Copy each line below that includes "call".

[Records excerpted from a collection]
★ ★ ★ ★ ★

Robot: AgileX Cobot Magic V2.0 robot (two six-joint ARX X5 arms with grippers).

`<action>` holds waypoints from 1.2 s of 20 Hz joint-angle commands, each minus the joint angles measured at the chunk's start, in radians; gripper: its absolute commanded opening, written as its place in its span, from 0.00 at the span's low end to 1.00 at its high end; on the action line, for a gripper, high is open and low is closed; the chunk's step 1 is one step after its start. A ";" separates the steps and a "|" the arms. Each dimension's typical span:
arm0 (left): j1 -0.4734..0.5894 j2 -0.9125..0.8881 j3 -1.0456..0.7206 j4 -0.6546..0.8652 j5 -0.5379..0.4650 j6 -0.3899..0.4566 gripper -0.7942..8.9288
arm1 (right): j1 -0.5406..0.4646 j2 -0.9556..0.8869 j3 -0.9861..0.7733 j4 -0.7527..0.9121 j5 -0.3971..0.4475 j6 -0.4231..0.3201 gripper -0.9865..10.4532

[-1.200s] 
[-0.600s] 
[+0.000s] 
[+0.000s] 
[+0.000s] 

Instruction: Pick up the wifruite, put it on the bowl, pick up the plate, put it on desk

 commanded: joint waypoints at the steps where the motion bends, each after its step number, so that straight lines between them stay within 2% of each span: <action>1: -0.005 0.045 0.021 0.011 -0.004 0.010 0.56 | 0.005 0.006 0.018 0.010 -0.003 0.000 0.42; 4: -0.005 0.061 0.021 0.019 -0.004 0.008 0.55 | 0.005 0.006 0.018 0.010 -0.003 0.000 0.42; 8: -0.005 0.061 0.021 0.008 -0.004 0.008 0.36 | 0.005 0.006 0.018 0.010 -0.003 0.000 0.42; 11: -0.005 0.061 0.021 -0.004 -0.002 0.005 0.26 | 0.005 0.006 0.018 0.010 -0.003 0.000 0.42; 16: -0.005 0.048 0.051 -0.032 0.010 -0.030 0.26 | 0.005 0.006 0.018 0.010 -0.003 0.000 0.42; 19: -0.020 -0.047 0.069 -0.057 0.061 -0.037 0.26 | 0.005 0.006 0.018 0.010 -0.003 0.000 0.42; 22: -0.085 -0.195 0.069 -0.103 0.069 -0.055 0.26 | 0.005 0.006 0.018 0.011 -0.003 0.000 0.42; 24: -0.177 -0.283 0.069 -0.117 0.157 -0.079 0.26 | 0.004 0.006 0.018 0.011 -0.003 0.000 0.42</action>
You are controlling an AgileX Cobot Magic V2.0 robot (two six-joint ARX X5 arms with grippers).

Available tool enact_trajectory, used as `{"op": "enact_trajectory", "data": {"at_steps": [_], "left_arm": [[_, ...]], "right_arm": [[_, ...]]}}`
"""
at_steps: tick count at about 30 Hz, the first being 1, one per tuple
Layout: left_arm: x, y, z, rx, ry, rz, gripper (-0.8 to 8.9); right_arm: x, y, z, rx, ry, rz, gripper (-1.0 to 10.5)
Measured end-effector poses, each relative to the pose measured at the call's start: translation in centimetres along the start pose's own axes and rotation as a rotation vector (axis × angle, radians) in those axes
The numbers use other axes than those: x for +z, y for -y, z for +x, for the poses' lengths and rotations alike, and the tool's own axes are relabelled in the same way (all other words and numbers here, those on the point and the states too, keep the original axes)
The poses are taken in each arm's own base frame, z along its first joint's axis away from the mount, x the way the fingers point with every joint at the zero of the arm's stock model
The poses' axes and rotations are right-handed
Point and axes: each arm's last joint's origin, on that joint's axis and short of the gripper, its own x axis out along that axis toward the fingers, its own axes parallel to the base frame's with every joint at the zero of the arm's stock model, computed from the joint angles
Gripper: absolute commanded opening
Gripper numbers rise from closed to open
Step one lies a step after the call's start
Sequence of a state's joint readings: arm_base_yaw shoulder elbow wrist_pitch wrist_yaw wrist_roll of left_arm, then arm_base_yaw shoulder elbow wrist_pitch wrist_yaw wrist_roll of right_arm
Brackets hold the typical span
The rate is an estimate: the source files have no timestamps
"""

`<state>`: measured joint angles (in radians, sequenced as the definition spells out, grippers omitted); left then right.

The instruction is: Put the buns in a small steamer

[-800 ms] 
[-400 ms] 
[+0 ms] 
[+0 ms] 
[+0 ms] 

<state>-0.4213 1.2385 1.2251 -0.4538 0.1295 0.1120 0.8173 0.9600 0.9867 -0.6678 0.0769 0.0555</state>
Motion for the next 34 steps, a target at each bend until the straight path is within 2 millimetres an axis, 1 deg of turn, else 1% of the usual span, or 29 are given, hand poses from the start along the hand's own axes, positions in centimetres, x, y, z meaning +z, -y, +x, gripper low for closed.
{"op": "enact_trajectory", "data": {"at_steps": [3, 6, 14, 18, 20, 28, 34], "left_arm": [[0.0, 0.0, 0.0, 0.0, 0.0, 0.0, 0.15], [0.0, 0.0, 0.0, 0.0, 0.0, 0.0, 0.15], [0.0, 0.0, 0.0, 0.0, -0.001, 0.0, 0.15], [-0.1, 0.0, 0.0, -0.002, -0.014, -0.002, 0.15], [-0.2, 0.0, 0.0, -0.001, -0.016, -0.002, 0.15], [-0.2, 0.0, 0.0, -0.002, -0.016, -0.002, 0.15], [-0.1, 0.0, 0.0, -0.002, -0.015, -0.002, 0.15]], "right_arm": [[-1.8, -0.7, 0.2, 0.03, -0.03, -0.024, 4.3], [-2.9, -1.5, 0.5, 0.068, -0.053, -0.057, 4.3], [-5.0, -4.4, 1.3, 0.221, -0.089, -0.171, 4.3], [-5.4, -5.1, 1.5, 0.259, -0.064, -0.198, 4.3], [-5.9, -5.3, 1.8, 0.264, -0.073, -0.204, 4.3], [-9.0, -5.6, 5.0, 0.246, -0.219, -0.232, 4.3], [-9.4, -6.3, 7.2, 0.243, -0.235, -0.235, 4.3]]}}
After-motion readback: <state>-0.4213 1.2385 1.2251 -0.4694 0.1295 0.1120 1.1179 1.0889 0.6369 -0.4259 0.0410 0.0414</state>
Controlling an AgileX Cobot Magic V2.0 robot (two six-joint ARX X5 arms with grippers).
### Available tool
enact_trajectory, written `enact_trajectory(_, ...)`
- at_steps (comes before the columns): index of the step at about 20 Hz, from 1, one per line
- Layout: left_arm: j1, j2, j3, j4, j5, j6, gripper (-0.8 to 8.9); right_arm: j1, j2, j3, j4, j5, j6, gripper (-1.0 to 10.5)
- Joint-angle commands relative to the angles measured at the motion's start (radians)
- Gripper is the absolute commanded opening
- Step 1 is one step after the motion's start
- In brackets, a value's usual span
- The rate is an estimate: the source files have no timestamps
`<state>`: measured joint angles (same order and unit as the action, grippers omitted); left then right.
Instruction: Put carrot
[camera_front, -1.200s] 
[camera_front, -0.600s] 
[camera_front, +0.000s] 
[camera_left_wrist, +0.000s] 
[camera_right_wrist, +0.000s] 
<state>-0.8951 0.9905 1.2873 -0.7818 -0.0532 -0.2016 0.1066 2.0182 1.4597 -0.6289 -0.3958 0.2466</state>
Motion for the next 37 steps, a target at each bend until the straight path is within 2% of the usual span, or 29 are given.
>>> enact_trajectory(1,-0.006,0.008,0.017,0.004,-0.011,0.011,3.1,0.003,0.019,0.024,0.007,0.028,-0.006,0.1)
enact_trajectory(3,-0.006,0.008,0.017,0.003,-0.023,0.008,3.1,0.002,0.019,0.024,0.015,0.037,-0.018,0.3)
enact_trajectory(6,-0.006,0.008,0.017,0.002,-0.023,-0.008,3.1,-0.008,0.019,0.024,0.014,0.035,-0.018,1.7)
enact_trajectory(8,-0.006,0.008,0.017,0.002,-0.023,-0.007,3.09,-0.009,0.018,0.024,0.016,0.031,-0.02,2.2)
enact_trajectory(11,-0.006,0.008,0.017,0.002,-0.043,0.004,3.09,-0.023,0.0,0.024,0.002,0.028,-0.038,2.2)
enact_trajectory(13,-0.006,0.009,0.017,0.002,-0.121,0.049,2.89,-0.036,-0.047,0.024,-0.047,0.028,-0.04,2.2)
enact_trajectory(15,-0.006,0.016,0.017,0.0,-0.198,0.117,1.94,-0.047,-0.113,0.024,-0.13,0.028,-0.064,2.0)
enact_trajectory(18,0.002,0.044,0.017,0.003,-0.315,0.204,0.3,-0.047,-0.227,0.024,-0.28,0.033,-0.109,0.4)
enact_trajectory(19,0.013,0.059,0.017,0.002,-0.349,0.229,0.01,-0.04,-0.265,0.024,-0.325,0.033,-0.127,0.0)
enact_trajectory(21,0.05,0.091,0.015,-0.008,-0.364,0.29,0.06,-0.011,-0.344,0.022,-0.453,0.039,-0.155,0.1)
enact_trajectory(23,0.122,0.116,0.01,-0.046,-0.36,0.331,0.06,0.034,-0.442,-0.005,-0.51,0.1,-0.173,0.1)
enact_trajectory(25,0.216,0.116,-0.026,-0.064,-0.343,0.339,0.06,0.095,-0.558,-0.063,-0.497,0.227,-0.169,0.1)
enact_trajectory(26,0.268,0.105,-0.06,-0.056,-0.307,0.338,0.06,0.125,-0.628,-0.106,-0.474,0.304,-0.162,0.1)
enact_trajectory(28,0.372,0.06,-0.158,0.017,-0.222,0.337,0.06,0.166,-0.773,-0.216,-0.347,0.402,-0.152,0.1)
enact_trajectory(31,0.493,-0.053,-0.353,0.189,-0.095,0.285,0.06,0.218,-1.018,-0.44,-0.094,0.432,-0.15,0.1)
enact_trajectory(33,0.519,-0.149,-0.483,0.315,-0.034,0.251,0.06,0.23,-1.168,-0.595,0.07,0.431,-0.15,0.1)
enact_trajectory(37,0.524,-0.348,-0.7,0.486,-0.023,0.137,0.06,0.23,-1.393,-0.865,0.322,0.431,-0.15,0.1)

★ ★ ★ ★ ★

→ **Output of the exercise**
Measured end-effector poses, each relative to the pose measured at the call's start: translation in centimetres along the start pose's own axes and rotation as a rotation vector (axis × angle, radians) in those axes
Step one lies a step after the call's start

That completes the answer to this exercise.